Once we came through the portal (it looked like a department store revolving door this time, only with dripping stained glass in the panels) we stood on one facet of a giant dodecahedron while Jai opened the sealed orders. He pulled out the paper inside and dropped the envelope (it promptly sprouted wings and flew away; littering is hard to do in the In-Between). He opened the instruction sheet, scanned it silently, then said, “We are to proceed to the following coordinates,” and read them out. “It’s one of the neutral worlds of the Lorimare confederation. And there we will retrieve three beacons that will have been placed within a square mile of our exit point.”
I took the paper and looked at it. There were things you could tell about your destination just from the coordinates. If you think of the Arc—what we called the Altiverse—as a bow, thick in the middle and thinning toward the edges, then this particular Earth was pretty much in the middle of the Arc’s curve, at the thickest part. The worlds on the outer parts of the horns were either solidly magic or solidly techno, but the demarcation grew fuzzy and overlapping as you got near the center. Out on the horns, Binary and HEX ruled millions of Earths with no challenge or ambiguity, but as you drew closer to the middle from one side or the other their iron grasps relaxed a little. There were Earths where one or the other of the two ruled from behind the scenes, using fronts like the Illuminati or the Technocrats. And there were worlds whose civilizations were based on science or sorcery but had not yet been assimilated by either of our enemies. My Earth was one of those—a little farther along the science curve than the magic. The world we were going to was even closer to the center of the Arc—its scale of civilization had been tipped early on toward science, but it could just as easily have gone the other way, toward magic.
Jai pointed to me and said, “Please escort us to our veridical destination, Walker.”

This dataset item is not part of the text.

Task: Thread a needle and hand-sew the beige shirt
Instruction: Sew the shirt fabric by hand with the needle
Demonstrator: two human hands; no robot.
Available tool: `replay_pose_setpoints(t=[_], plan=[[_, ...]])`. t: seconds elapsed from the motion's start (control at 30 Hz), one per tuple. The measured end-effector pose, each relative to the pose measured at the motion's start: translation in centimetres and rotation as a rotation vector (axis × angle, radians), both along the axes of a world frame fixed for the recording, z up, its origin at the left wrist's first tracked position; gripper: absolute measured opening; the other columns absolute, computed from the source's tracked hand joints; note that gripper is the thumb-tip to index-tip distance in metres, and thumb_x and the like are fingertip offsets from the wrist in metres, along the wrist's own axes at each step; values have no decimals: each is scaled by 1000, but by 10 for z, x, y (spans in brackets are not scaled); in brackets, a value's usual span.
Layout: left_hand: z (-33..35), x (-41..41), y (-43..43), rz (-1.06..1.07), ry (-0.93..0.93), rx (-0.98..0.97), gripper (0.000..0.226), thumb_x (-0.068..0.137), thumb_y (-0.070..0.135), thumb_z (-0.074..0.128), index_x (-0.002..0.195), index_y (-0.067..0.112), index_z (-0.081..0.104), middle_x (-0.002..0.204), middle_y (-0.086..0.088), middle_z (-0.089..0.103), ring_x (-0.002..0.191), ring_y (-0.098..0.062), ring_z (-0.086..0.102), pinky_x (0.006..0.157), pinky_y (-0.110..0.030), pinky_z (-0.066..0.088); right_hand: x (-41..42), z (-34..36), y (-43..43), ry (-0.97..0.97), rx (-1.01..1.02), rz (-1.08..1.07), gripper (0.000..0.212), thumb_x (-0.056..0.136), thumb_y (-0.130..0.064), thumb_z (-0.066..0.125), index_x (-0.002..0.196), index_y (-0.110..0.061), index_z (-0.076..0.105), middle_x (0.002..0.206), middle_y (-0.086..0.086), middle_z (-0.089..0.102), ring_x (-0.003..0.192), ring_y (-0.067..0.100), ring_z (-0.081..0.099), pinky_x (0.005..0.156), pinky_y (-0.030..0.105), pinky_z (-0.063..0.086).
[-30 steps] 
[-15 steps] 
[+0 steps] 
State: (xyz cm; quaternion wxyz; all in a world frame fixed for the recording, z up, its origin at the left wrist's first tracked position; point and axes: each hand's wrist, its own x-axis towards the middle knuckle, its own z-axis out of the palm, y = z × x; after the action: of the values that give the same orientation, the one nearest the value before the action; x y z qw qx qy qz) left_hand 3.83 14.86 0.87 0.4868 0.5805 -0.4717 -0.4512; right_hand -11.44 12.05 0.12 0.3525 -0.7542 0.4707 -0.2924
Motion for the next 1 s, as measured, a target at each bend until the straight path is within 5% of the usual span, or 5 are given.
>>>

I nodded, fixed the coordinates in my head and let them pull me this way and that, a psychic dowsing rod. I zeroed in on the particular exit node I wanted—a pulsating plaid torus on the far side of what looked like a field of undulating tofu strips. We jumped, one by one, from the dodecahedron to a huge cypress knee floating in a soft golden glow. I was ready to take them from there to the torus, when suddenly something zoomed past my head, leaving a multicolored streak behind it.
“Mudluff!” Jakon shouted. “Take cover!” Being Jakon, she ignored her own order and dropped into a wolf crouch and growled menacingly, scanning the chaos.
Jo, Jai and Josef followed suit. J/O crouched, raising his laser arm and tracking with his grid eye, trying to get a bead on the threat. He reacted in astonishment when I jumped into his line of fire. “Hold it!” I shouted. “Don’t shoot! He’s my friend!”
The others looked at me in astonishment. “It’s a mudluff!” Jai said, eschewing obfuscation, given the state of emergency. “They’re all dangerous!”
J/O tried to maneuver around me to get a clean shot at Hue. I shifted in counterpoint with him, while Hue peered anxiously over my shoulder. “He’s the In-Betweener I told you about,” I said. “The one who—” I stopped, realizing almost too late that it was unwise to bring up what had happened to Jay. “Who—saved my life,” I finished somewhat awkwardly. “Trust me—he won’t hurt any of you.”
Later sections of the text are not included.